Like Dancing Down the Aisle

 

So many good entries this week! They make me happy and confirm my belief that the simile—supposedly a subordinate figure of speech—can play a lead role in guiding a poem into being.

In the name of democracy and participatory reading, let me present my three favorites and ask you to cast your ballot.

As a longtime fan of Raymond Chandler who finds his similes and muted hyperboles irresistible, I may be an ideal reader for Angela Ball’s “Chandleresque”:

I felt like an amputated leg.
I felt I belonged here like a pearl onion on a banana split.
I felt like a thousand shabby lives.
I felt cold and wet as a toad’s belly.
I felt like a showgirl’s last pair of stockings.
I felt like the smile in your hip pocket.

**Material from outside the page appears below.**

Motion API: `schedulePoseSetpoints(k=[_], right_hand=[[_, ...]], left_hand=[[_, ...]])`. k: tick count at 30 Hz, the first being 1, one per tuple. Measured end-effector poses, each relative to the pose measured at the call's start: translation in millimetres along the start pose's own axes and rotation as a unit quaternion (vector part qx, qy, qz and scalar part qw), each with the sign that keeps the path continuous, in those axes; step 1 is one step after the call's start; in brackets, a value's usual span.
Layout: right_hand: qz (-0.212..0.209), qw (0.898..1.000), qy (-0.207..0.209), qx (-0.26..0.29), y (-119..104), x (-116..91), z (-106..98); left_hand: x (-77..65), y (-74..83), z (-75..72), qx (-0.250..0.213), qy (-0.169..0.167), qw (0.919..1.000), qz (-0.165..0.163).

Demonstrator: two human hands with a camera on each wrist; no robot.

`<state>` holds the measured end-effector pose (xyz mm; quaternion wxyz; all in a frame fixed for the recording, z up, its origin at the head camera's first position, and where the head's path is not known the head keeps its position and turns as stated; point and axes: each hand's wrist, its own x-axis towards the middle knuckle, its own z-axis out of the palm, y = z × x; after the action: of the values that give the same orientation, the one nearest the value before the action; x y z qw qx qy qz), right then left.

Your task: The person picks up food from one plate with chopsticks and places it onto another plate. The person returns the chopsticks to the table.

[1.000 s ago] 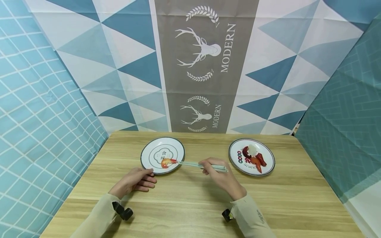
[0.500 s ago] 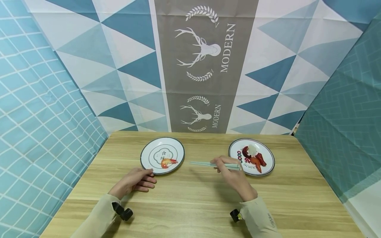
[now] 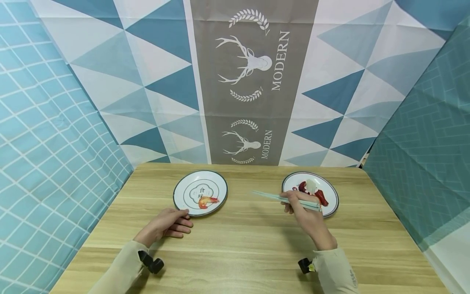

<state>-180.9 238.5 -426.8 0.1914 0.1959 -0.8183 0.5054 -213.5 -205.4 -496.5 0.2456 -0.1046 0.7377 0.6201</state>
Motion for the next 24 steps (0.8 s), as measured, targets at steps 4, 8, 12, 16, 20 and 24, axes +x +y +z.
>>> schedulePoseSetpoints(k=[4, 8, 12, 16, 20, 24], right_hand=[[-0.001, 0.999, 0.027, -0.023, 4.0, -3.4, -14.8], [-0.013, 0.998, 0.051, -0.045, 7.3, -6.6, -28.1], [-0.012, 0.996, 0.06, -0.066, 11.0, -10.7, -40.3], [-0.019, 0.995, 0.066, -0.071, 15.2, -14.3, -49.3], [-0.04, 0.992, 0.085, -0.084, 19.1, -18.1, -55.9], [-0.052, 0.989, 0.099, -0.1, 22.7, -21.2, -61.9]], left_hand=[[-0.2, 0.7, 0.0, 0.0, -0.002, 1.0, 0.001], [-0.9, 1.8, 0.0, -0.001, -0.003, 1.0, 0.0], [-1.0, 2.8, 0.0, -0.001, -0.005, 1.0, -0.001], [-0.8, 2.9, 0.0, 0.0, -0.005, 1.0, -0.002], [-0.6, 2.8, 0.1, 0.0, -0.004, 1.0, -0.002], [-0.3, 2.8, 0.3, -0.001, -0.004, 1.0, -0.002]])
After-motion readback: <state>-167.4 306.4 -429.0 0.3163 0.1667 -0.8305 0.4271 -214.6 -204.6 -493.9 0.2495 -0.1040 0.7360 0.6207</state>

 The title makes an allusion to Hart Crane (who has a spectacular poem entitled “Chaplinesque”), and I recognize at least a few of the lines from Chandler’s detective novels. I suspect many if not all of them are lifted straight from this master of the wisecrack, creator of Philip Marlowe. My one suggestion: vary the openings of the lines, even if just a little. I appreciate the use of anaphora, but I would suggest that dropping “I felt” in line two and maybe changing “I felt” to something more surprising at the start of lines three and five.

Then there is Christine Rhein’s “In the Waiting Room,” the title of which echoes that of a celebrated late poem by Elizabeth Bishop:

Steady as a plow, an old woman crochets, her hook digging
in and out of rows, growing a gray blanket. The man beside her
watches the insistence of his own right arm, its tremor blaring
like the television, ad after ad for sunlit meadows, embraces.
When his name is called, she packs away the wool, the bundle
fuzzy, rough as hope. They stand, nudge each other forward,
shuffle, like they’re skating on rusted blades or seized-up wheels.
But no, they’re smiling. Like they’re dancing down the aisle.

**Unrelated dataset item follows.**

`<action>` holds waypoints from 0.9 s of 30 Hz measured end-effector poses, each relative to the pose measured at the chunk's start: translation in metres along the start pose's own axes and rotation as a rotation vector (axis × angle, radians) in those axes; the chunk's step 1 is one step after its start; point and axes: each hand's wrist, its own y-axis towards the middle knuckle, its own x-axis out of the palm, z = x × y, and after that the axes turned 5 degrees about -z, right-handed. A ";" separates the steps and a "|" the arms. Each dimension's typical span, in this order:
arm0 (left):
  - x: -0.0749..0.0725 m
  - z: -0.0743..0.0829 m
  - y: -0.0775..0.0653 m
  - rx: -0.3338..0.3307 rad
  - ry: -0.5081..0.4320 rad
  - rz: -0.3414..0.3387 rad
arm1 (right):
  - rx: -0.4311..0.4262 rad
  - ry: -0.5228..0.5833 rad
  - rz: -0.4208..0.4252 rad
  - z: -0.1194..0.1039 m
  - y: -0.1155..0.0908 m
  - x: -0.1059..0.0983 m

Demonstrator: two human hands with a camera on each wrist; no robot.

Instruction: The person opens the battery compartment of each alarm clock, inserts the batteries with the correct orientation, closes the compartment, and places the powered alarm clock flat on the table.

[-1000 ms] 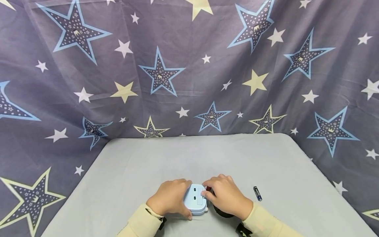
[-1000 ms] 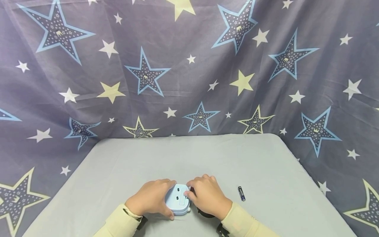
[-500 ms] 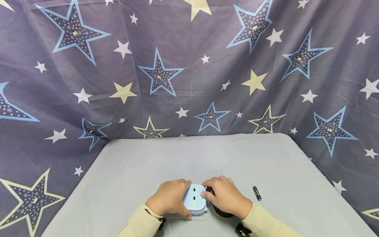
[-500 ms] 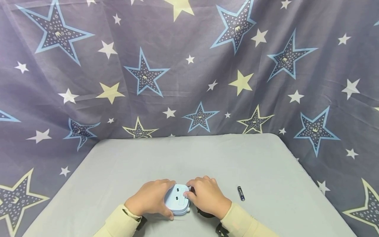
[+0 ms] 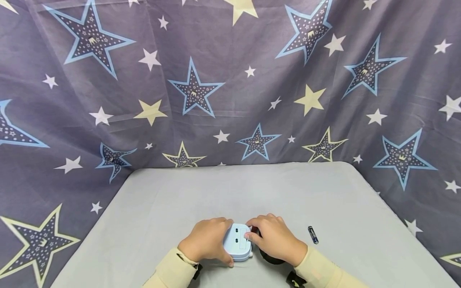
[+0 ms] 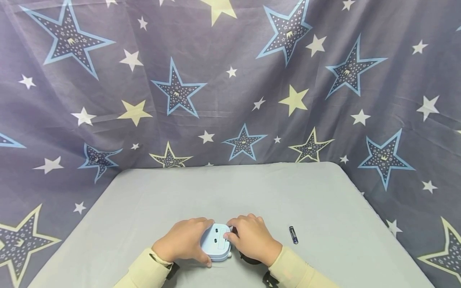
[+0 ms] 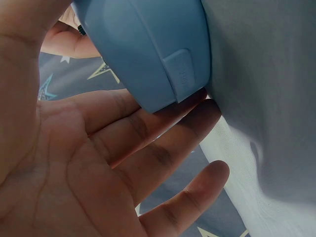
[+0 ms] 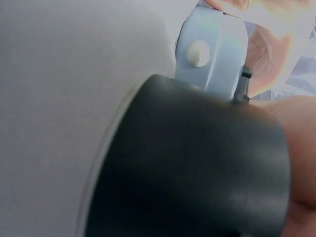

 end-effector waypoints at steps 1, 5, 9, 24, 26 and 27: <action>0.000 0.000 0.000 -0.001 0.000 -0.001 | 0.001 0.001 -0.001 0.000 0.000 0.000; -0.001 0.001 0.000 -0.001 -0.001 -0.005 | 0.005 0.009 -0.004 0.001 0.000 0.000; -0.002 0.002 0.001 0.000 -0.006 -0.011 | -0.001 0.004 0.005 0.001 -0.001 0.000; 0.001 -0.003 0.003 0.053 -0.023 -0.031 | -0.065 -0.124 0.155 -0.003 -0.004 -0.025; 0.002 -0.005 0.002 0.066 -0.041 -0.055 | -0.067 -0.125 0.169 -0.002 -0.004 -0.028; 0.002 -0.006 0.002 0.073 -0.055 -0.064 | -0.068 -0.124 0.177 -0.002 -0.004 -0.030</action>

The last line is particularly compelling, buoyant in a way you wouldn’t have predicted from the first lines with their notable word choices: “growing” a blanket, the “insistence” of a tremulous arm. The similes in the last two lines clinch the deal, though I would respectfully suggest substituting “as if” for “like” in both lines.

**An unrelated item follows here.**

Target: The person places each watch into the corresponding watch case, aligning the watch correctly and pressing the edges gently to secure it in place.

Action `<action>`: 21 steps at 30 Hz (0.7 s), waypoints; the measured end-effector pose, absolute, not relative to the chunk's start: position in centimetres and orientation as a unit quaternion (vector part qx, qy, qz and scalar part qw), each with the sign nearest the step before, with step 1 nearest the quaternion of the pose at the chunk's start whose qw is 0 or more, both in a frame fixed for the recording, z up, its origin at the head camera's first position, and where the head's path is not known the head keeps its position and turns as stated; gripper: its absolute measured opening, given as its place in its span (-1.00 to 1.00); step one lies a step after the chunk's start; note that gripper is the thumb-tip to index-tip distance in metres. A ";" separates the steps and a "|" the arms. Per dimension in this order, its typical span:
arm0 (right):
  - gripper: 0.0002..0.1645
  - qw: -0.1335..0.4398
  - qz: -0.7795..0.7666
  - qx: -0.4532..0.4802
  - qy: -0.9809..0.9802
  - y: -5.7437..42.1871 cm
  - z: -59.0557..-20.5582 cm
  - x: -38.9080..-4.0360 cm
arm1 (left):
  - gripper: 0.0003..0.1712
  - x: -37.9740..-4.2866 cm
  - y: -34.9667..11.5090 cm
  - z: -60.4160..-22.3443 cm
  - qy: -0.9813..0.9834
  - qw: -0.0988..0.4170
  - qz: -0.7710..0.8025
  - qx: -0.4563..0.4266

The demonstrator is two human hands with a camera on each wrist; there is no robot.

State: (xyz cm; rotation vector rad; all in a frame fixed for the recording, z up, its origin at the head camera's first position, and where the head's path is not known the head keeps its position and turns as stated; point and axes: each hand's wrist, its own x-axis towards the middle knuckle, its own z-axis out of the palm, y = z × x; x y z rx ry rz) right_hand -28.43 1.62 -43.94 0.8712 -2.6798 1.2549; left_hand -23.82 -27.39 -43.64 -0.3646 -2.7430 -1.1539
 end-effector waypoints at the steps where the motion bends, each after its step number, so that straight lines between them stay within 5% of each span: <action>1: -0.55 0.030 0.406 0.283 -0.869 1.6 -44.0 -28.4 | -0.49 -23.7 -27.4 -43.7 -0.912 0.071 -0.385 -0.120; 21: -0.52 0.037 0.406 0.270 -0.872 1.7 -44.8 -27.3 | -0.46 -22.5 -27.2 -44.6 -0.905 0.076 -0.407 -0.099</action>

And I would like to commend Charise Hoge’s “Fortune”:

Forgiveness infallible as wings beating into arcing flight
sounding like a shudder of psalms circling
my rigid frame shaken unbolted like a trap door,
like a jaw dropped upon awe—awe like an anvil upon
which I am chiseled as the marble of myself, a marvel
casting off bitterness like sour bits of milk that churn
into butter like a taste of breaking the fast between us.

Here the acceleration of the lines gathers force; the relation of the title to the first word is noteworthy, as is the beautiful internal rhyme of “jaw” and “awe” in the pivotal fourth line.

I have something special contrived for next week’s contest, but these and other entries—by Millicent Caliban, Leonard Kress, Paul Michelsen, Berwyn Moore, and LaWanda Walters—may persuade me to return to the simile (and to other neglected figures of speech) very soon.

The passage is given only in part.